WORK ORDER. An exact copy of all the data, minus the images, is required.

THE DATA.
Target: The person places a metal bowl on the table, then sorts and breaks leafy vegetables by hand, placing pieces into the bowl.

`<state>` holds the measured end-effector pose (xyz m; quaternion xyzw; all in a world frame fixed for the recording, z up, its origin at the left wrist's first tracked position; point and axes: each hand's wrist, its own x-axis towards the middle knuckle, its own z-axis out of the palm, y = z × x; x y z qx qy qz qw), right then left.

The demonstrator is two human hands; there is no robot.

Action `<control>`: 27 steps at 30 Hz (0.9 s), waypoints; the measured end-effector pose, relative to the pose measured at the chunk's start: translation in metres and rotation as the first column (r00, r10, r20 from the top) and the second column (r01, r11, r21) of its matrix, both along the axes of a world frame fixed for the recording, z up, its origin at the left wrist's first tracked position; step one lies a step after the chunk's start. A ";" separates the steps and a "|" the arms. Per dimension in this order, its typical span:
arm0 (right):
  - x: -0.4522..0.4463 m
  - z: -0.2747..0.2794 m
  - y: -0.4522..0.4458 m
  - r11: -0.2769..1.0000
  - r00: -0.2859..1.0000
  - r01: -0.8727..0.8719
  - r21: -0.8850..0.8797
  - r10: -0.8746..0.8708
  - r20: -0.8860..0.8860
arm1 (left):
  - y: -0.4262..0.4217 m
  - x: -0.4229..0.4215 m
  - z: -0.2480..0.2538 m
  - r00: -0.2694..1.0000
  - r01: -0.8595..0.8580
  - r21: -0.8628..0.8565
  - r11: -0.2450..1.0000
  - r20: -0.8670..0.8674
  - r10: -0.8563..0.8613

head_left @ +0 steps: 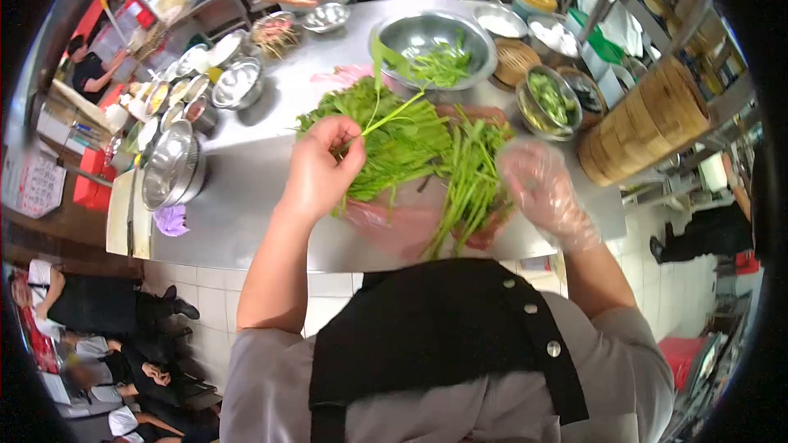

RESULT OF THE TASK.
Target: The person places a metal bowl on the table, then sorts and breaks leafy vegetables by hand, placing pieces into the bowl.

`<state>` holds the measured end-effector pose (xyz m; quaternion xyzw; all in a world frame fixed for the recording, z up, its origin at the left wrist's first tracked position; point and axes: each hand's wrist, its own x-axis towards the middle knuckle, its own z-axis out of the palm, y = z × x; x y z qx qy qz qw), right then left.

The demonstrator is two human hands; there is no robot.

Action `<control>`: 27 steps at 30 Hz (0.9 s), waypoints; the measured end-effector pose, relative to the pose measured at the chunk's start: translation in metres and rotation as the first column (r00, r10, r20 from the top) and the second column (r01, r11, r21) of its matrix, both along the axes of a world frame fixed for the recording, z up, its origin at the left wrist's first tracked position; step one lies a step after the chunk's start. A ";" separates the steps and a "|" the arms. Per dimension in this order, its typical span:
arm0 (right):
  - x: -0.4522..0.4463 m
  - z: -0.2747..0.2794 m
  - y: -0.4522..0.4458 m
  - r11: -0.2769..1.0000
  - r00: -0.2859..1.0000
  - r01: -0.8727..0.8719
  - r21: -0.8850..0.8797
  - r10: -0.8746..0.8708
  - r20: -0.8860..0.8860
arm1 (left):
  - y: -0.4262..0.4217 m
  - x: -0.4229..0.4215 m
  - z: -0.2480..0.2538 m
  - r00: -0.2694..1.0000
  - r01: -0.8595..0.8580
  - r21: -0.8628..0.8565
  - r11: -0.2450..1.0000
  - r20: -0.8670..0.8674
  - r10: -0.8563..0.8613

head_left @ +0 steps: 

What needed an answer now has one.